- [Exercise instructions]: Only the lines below starting at the one containing "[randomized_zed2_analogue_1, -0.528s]" and ending at the one containing "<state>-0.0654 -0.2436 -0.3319" belong in the answer, each copied exactly.

(Extracted records)
=-=-=
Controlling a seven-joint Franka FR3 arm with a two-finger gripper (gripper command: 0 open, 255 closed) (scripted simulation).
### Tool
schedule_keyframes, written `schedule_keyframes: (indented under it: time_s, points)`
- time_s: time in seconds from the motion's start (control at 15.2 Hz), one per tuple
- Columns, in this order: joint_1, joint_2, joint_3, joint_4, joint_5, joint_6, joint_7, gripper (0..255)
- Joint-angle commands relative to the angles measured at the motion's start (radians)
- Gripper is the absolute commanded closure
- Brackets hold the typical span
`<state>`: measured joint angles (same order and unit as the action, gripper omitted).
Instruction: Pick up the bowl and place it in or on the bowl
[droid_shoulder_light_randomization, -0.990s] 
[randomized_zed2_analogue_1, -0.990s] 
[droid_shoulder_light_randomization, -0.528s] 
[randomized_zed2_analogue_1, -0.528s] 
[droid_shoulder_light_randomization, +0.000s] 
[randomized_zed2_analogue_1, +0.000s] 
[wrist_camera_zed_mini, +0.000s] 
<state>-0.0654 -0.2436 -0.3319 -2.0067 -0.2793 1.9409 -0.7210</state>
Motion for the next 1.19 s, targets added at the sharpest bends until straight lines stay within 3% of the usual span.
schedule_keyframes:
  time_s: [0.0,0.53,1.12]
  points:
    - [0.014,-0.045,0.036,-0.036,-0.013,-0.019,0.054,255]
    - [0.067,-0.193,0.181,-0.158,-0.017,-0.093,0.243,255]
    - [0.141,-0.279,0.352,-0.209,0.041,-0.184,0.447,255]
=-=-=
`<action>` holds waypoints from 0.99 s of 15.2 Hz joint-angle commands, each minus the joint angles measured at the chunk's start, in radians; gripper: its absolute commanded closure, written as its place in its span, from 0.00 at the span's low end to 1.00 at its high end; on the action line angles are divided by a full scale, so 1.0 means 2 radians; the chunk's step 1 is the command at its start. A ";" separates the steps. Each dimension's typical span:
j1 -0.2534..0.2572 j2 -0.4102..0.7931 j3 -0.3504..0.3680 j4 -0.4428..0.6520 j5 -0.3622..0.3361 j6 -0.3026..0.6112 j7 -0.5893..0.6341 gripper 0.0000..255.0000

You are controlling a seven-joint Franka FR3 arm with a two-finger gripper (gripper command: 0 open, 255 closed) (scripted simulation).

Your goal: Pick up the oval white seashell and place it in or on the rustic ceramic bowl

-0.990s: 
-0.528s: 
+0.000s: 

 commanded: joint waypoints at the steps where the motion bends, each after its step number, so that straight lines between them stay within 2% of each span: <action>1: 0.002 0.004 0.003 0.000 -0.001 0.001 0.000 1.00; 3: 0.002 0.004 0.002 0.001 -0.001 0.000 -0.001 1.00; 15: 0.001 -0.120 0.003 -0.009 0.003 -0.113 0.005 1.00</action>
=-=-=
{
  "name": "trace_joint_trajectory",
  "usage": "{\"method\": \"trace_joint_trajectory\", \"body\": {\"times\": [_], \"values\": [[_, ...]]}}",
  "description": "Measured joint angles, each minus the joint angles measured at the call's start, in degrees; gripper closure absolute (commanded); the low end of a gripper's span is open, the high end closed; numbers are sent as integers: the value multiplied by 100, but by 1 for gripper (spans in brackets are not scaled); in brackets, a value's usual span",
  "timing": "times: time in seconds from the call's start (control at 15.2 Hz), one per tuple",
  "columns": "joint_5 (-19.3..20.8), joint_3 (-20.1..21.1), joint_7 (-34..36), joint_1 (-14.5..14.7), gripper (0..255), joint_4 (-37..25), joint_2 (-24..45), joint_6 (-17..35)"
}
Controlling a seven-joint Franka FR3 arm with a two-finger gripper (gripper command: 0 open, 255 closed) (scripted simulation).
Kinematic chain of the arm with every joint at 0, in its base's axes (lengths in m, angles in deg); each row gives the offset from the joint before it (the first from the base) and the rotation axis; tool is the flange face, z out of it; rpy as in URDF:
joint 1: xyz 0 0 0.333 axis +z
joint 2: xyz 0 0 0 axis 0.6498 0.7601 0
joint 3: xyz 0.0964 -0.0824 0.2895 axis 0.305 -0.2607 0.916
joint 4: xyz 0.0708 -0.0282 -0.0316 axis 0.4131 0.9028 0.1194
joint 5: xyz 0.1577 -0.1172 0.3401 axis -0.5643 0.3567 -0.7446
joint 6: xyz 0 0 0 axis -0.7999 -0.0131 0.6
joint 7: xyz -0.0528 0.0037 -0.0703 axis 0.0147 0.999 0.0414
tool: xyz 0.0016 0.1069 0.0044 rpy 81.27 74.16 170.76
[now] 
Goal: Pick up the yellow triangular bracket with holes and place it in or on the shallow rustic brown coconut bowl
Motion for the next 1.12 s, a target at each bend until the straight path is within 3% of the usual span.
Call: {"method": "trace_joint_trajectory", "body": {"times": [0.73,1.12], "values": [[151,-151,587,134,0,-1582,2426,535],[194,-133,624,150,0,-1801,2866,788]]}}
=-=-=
- [Result of the exercise]:
[randomized_zed2_analogue_1, -0.528s] 
[droid_shoulder_light_randomization, +0.000s] 
[randomized_zed2_analogue_1, +0.000s] 
[wrist_camera_zed_mini, +0.000s] 
<state>-0.0654 -0.2436 -0.3319 -2.0067 -0.2793 1.9409 -0.7210</state>

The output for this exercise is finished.